**About this exercise**
Copy every line from the data below in which the string "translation" can be found.

**Dataset content**
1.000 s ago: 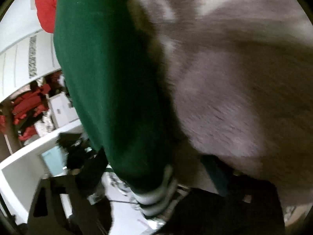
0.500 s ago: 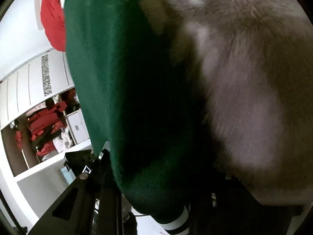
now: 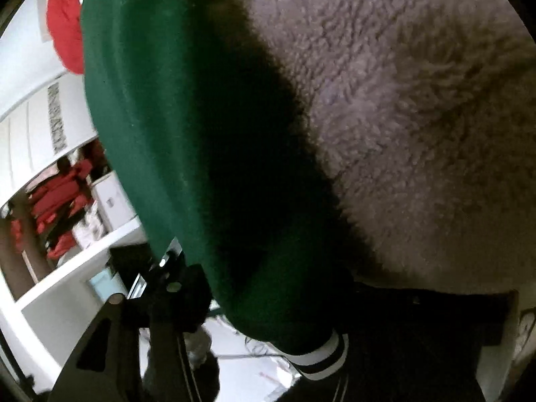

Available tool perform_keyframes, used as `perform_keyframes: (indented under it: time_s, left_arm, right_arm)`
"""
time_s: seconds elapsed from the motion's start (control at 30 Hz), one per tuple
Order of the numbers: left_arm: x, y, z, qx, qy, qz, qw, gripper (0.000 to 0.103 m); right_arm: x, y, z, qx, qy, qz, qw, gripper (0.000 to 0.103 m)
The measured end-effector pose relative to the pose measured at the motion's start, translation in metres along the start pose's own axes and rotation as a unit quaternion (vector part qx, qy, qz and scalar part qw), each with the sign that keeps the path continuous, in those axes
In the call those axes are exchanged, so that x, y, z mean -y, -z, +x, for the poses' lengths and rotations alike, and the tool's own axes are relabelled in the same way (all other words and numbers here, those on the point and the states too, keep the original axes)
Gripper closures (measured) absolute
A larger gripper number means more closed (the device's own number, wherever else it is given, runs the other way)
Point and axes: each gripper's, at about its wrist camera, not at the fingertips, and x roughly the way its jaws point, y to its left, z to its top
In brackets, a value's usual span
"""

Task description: Fold large clothes

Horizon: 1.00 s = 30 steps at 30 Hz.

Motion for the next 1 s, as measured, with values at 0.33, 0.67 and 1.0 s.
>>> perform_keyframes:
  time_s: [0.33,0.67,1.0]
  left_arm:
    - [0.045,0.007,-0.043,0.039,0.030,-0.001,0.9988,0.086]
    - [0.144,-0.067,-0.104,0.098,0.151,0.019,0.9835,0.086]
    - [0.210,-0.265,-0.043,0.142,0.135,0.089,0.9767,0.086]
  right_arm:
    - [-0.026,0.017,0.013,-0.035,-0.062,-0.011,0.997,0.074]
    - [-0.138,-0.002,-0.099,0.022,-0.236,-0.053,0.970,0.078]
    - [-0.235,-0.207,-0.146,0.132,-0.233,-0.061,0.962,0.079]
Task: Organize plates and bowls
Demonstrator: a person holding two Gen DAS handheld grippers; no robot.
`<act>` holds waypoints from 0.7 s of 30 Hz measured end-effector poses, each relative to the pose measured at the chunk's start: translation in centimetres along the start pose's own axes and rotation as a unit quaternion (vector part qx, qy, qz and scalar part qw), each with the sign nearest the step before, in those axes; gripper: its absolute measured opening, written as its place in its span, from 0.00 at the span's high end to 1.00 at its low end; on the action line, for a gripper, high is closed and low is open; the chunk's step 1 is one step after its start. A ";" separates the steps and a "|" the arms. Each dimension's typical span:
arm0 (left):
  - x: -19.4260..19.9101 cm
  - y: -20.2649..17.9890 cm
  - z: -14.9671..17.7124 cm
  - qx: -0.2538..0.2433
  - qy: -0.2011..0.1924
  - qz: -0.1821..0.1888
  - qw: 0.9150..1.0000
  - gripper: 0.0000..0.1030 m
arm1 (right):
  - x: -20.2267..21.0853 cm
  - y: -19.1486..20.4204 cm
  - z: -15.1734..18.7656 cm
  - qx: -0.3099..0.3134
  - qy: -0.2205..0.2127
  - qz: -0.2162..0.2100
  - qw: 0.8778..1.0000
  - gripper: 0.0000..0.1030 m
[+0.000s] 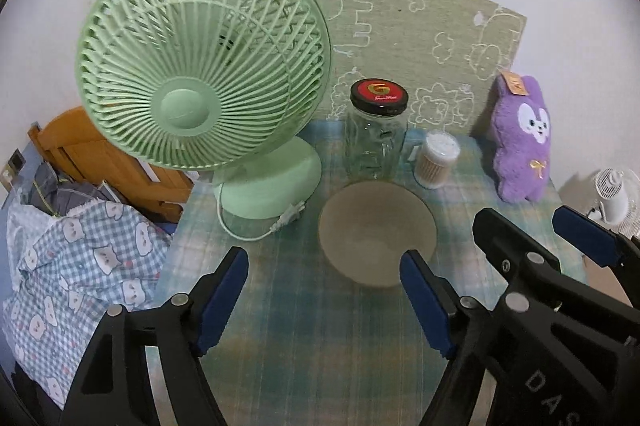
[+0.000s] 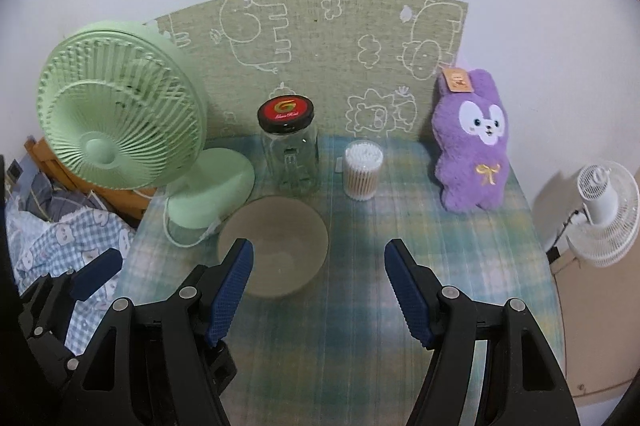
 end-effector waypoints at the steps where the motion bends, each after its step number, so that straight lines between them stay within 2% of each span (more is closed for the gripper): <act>1: -0.5 0.1 -0.1 0.003 0.001 -0.002 1.000 0.27 | -0.6 0.0 -0.2 0.001 0.001 -0.001 1.000 0.32; 13: -8.2 0.2 -0.1 0.022 0.038 -0.019 0.999 0.51 | -9.4 0.4 -0.2 0.002 0.047 -0.027 0.999 0.48; 15: -9.2 0.3 -0.1 0.019 0.044 -0.024 0.999 0.58 | -10.7 0.6 -0.1 0.000 0.056 -0.033 0.998 0.54; 19: -11.0 0.7 0.2 0.017 0.060 -0.027 0.998 0.62 | -12.4 1.0 0.3 -0.001 0.070 -0.042 0.997 0.57; 21: -11.7 0.6 0.3 0.017 0.065 -0.024 0.997 0.65 | -13.0 1.3 0.6 -0.002 0.075 -0.053 0.996 0.63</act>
Point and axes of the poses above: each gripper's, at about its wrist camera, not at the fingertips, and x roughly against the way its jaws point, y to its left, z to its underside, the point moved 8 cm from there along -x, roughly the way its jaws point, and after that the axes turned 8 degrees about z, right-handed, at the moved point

**Exercise response**
The measured end-effector pose relative to the pose measured at the motion's start, translation in metres along the start pose's own axes and rotation as a unit quaternion (vector part qx, qy, qz and scalar part qw), each with the sign that keeps the path continuous, in those axes
`<act>` holds waypoints from 0.7 s of 30 Hz measured end-effector poses, each relative to the pose measured at the chunk's start: translation in centimetres along the start pose's own axes and rotation as a unit quaternion (vector part qx, qy, qz and scalar part qw), each with the sign nearest the step before, in those axes; gripper: its absolute measured opening, written as its place in its span, from 0.00 at the span's high end to 1.00 at its low end; on the action line, for a gripper, high is closed and low is open; the chunk's step 1 is one step after its start. A ";" separates the steps and a "|" the arms. Each dimension's typical span:

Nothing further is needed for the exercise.